Assignment -
Write out the data word for word and drop any picture you find.

START Supplied information

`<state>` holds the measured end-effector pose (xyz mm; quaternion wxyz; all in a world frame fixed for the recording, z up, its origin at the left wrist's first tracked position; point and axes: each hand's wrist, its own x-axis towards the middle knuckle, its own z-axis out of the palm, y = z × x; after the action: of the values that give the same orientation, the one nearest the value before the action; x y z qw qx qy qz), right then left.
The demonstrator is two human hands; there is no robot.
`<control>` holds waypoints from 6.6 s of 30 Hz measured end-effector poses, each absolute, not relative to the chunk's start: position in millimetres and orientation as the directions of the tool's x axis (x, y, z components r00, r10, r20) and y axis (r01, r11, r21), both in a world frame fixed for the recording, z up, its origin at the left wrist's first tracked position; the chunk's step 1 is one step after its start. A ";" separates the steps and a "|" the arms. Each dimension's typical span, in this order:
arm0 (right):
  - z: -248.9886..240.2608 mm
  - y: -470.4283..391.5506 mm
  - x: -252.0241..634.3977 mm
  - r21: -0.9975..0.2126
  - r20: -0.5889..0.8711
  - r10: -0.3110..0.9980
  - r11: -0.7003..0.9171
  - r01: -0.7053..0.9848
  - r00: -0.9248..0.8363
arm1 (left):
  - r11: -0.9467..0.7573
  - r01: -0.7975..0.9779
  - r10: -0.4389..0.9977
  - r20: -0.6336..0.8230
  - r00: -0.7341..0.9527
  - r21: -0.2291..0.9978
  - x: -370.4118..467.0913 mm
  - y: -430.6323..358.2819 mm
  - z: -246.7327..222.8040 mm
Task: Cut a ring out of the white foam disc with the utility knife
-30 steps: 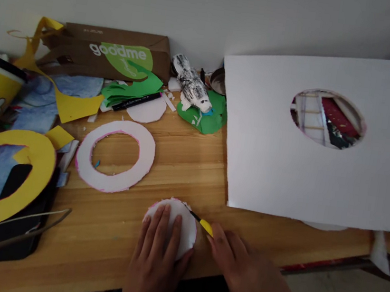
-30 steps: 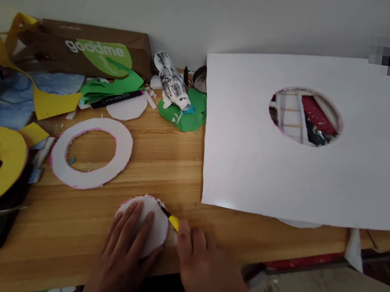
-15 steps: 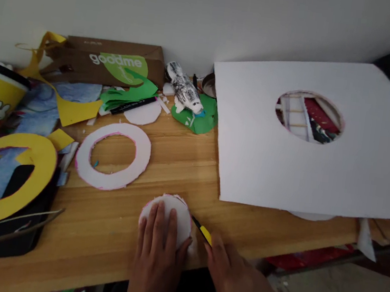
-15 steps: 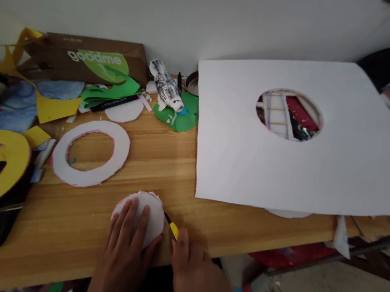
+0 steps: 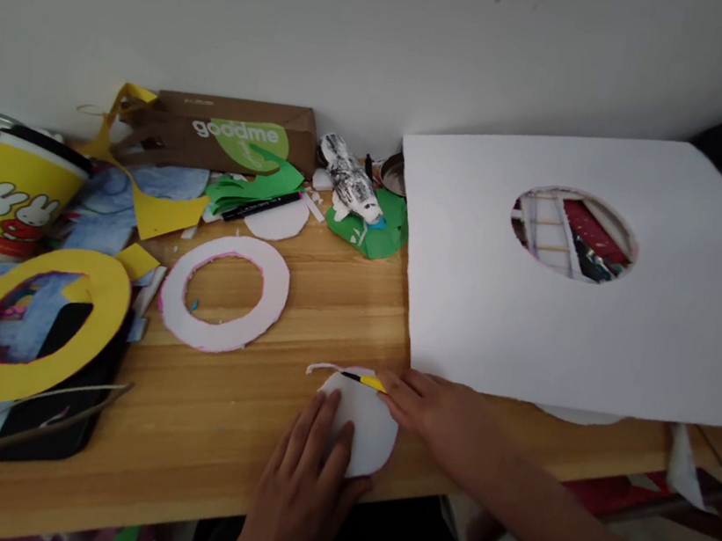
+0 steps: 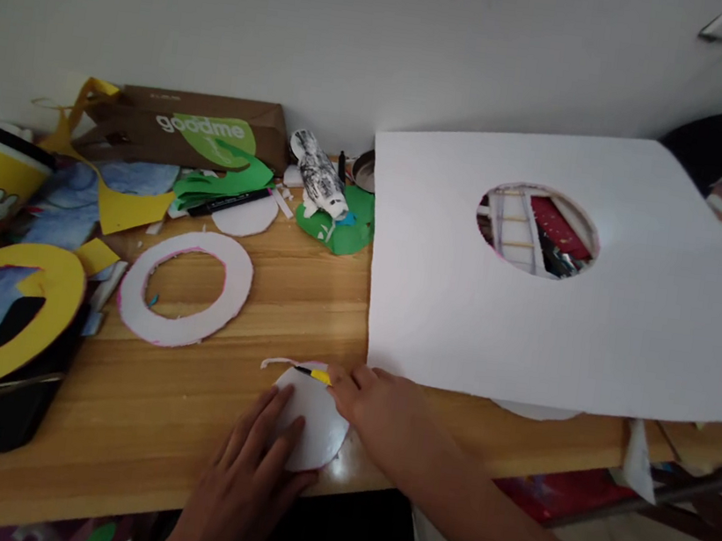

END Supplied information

Exercise response -
`<state>` holds the measured end-effector pose (xyz mm; quaternion wxyz; all in a world frame fixed for the recording, z up, its origin at the left wrist's first tracked position; point and axes: each hand's wrist, its own x-axis towards the middle knuckle, its own z-axis out of the palm, y = z × x; after the action: of the values that give the same orientation, the one nearest the value before the action; x y z qw qx qy qz), right then left.
The demonstrator is two human hands; there is no robot.
`<control>` holds waypoints from 6.6 s of 30 Hz measured end-effector poses, each absolute, not relative to the chunk's start: position in millimetres and orientation as the directions of the tool's x axis (x, y, z components r00, r10, r20) and y axis (r01, r11, r21), both in a world frame fixed for the recording, z up, its origin at the left wrist's first tracked position; the chunk's step 1 is one step after its start. A ";" separates the steps and a "|" the arms. Each dimension's typical span, in this order:
arm0 (right):
  - z: -248.9886..240.2608 mm
  - y: -470.4283..391.5506 mm
  - x: -252.0241..634.3977 mm
  - r21: -0.9975..0.2126
  - r20: -0.5889..0.8711
  - r10: -0.3110..0.9980
  - r11: -0.7003..0.9171
  - r01: -0.7053..0.9848
  - r00: -0.9248..0.8363
arm1 (left):
  - r11: -0.9467..0.7573
  - r01: -0.7975..0.9779
  - r10: -0.4389..0.9977
  - r20: -0.6336..0.8230
  - r00: -0.7341..0.9527
  - r21: -0.2291..0.9978
  - x: -370.4118..467.0913 mm
  - y: -430.6323..358.2819 mm
  - z: -246.7327..222.8040 mm
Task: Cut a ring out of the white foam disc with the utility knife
-30 steps: 
-30 steps: 
-15 steps: 
-15 steps: 
+0 steps: 
+0 steps: 

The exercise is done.